## Your objective
Look for the string "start" in the data below, and copy each line that holds it.

## Raw data
****************

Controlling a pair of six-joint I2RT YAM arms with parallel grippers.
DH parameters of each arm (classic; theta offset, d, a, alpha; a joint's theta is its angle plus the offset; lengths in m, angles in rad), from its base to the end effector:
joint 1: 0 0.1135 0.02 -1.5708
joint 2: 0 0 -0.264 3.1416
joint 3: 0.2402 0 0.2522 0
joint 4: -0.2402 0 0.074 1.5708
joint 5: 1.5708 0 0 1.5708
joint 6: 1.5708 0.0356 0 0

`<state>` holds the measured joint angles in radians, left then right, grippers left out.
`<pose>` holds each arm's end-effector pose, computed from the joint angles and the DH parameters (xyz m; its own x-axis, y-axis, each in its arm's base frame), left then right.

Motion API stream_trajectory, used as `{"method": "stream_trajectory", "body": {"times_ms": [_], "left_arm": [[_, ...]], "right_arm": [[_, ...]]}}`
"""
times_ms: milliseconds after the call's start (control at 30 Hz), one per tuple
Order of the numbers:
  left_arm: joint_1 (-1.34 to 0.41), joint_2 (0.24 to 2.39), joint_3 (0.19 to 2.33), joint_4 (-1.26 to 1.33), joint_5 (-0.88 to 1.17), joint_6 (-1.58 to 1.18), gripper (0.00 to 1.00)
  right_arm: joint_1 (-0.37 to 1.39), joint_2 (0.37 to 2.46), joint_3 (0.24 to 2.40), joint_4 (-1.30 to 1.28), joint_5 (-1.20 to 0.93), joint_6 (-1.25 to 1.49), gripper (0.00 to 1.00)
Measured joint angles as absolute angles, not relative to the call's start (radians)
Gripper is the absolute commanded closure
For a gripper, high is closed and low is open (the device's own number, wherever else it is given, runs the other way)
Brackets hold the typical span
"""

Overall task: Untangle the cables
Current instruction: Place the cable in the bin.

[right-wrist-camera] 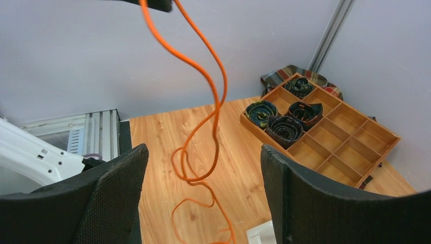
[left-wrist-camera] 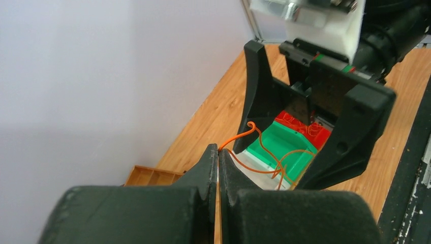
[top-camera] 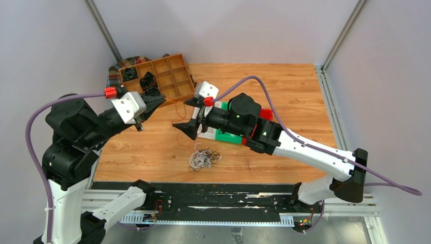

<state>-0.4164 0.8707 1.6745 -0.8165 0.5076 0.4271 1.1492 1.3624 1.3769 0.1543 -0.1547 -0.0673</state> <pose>0.0678 -0.0489 0.5321 0.3200 0.2543 -0.9127 0.7311 0.5464 0.4086 0.1247 0.2915 0.4537 0.1334 0.1351 -0.9818 -0.9569 0.2755 -0.0921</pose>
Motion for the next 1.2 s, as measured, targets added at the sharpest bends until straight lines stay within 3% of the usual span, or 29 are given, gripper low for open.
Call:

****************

## Result
times_ms: milliseconds after the call's start (control at 30 Hz), one per tuple
Measured joint angles as absolute angles, not relative to the call's start (radians)

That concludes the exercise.